Faculty Highlight: Jeannie Lee

How will the expansion and renovation of the Skaggs building help your research or teaching abilities?

The expansion and renovation of the Skaggs building will improve teaching and collaboration of the two departments. Having space conducive for better student learning is very important as we innovate our teachings to include interactive sessions that promote active learning, in place of passive lectures. With improved teaching space, faculty are able to become more creative in our teaching that targets students with varied learning styles.  Collaboration of the two departments is good for students, research and the college. With the curriculum transformation efforts underway, we are meeting and working as teams between the two departments more than ever before. We want to help students connect the dots between basic science courses and clinical courses to become competent pharmacist providers. With more options for students to explore related fields to pharmacy, our new curriculum (PharmD Forward Curriculum) is poised to produce pharmacy leaders. Faculty in both departments are passionate about this goal and need to work together continuously, and a broken Skaggs elevator must not stand in our way. As faculty get to know each other better, we are more apt to find common grounds in research and collaborate to multiply productivity.

What is your research or clinical area of expertise?

My clinical areas are geriatrics and interprofessional care. I truly believe in person-centered care provided by interprofessional teams to treat the whole patient and optimize health outcomes. My research is in medication adherence, so patient-care related, and always involve collaborating in interprofessional teams. I am usually the only pharmacist or clinician on the team, so am honored to represent pharmacy and patient perspectives. We are currently working to discover associations among health beliefs, health literacy and medication adherence in low-income, underserved (some refugee) populations with chronic disease - RxHL. In another project, we are working to develop a smartphone application with a companion website to support medication adherence in older adults with hypertension - Medication Education, Decision Support, Reminding and Monitoring (MEDSReM).

Are you working on any interesting project, research, or initiatives? Please share.

Both of my research projects on adherence are unique in that we have cultivated special interprofessional partnerships. In the RxHL project, I am working with a medical anthropologist and a team of community health center staff in Massachusetts. I have learned a lot about serving the underserved and the study of people, not just as patients. In the MEDSReM project, I am working with a cognitive aging experts, human factors researchers and a local developer to create the system of smartphone application and companion website. We also have a panel of older adults as experts in aging and antihypertensive medications users.
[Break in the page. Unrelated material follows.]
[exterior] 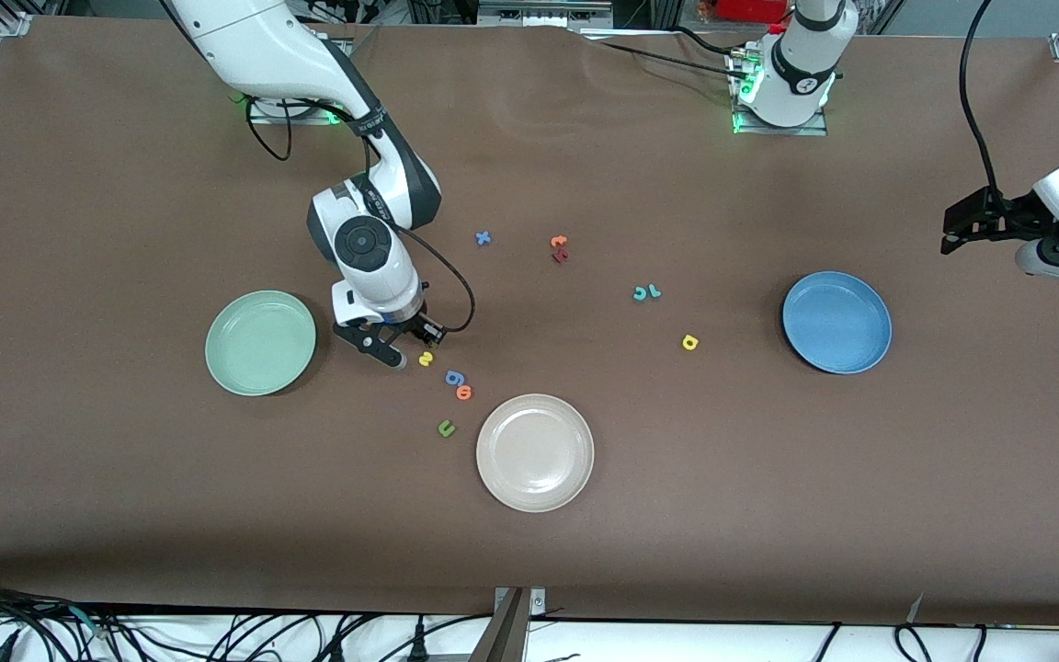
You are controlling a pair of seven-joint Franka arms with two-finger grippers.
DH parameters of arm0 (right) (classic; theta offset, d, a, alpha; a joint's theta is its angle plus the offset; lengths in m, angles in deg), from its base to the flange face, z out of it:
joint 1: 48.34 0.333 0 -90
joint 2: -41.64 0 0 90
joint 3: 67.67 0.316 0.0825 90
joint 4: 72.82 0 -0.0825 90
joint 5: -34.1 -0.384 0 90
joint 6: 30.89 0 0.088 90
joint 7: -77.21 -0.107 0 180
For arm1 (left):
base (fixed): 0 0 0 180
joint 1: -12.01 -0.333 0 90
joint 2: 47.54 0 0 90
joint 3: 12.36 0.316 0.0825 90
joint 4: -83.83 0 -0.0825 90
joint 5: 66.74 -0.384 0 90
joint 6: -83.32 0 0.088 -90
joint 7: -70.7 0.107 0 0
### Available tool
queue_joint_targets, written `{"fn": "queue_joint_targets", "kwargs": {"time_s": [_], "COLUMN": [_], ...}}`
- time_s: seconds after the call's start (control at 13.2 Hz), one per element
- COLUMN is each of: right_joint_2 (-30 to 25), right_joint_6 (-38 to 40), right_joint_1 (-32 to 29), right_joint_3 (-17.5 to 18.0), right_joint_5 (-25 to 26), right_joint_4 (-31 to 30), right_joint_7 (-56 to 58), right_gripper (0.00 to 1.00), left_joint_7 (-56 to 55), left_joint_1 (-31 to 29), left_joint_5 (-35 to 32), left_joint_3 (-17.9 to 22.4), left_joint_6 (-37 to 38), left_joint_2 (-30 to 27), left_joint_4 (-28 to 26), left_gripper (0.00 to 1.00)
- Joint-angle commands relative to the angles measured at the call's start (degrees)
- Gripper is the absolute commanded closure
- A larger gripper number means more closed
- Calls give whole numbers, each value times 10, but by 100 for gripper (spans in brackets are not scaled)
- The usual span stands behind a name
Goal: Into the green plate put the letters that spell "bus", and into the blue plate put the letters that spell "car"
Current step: 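Reach the right gripper to the yellow letter beside the green plate, then grasp the yellow letter with the right gripper while the left gripper reaches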
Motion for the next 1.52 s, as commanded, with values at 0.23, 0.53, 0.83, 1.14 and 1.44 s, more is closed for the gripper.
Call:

Some critics say that older people don't use technology, but we are convinced that the use of smartphones among aging adults will only increase, and hope that our system will support their independence at home as long as possible.

Why did you choose to be a pharmacist or a researcher?

I wanted to be a helping professional, and pharmacy profession seemed the right fit for my personality and interests. However, the pharmacy profession has changed so much since I have been a pharmacist, and very exciting changes are yet to come. I started to study medication adherence because that was the #1 problem among my older patients when I was working as a clinical pharmacist. Quickly realizing that education alone does not address nonadherence, I looked for creative ways to support patients.

What advice would you give to PharmD students?

To identify your passion and follow hard after it.

Where do you see the pharmacy profession going?

I see pharmacy profession making a huge difference in team-based patient care and contributing to prevention as well as disease and medication management. I hope we achieve a provider status and practice at the top of our licenses to impact patient outcomes and experience.

How has the pharmacy profession changed since you began your practice?

The pharmacy professional has changed greatly to be more patient care-focused. Though some pharmacists are still challenged with the tasks of dispensing medications as quickly as possible with the wait-time looming over them, that was the case for vast majority of pharmacists when I started my practice. We are becoming more innovative with providing clinical services and in carving out a patient care role for as medication experts.

What is your favorite memory at the UA?

Hooding the PharmD students and giving them their first congratulations hug at the commencement.

What is something that most wouldn't know about you?

As an immigrant girl, I struggled to learn English (starting with ABCs) when I was 12. I majored in Arts before pharmacy.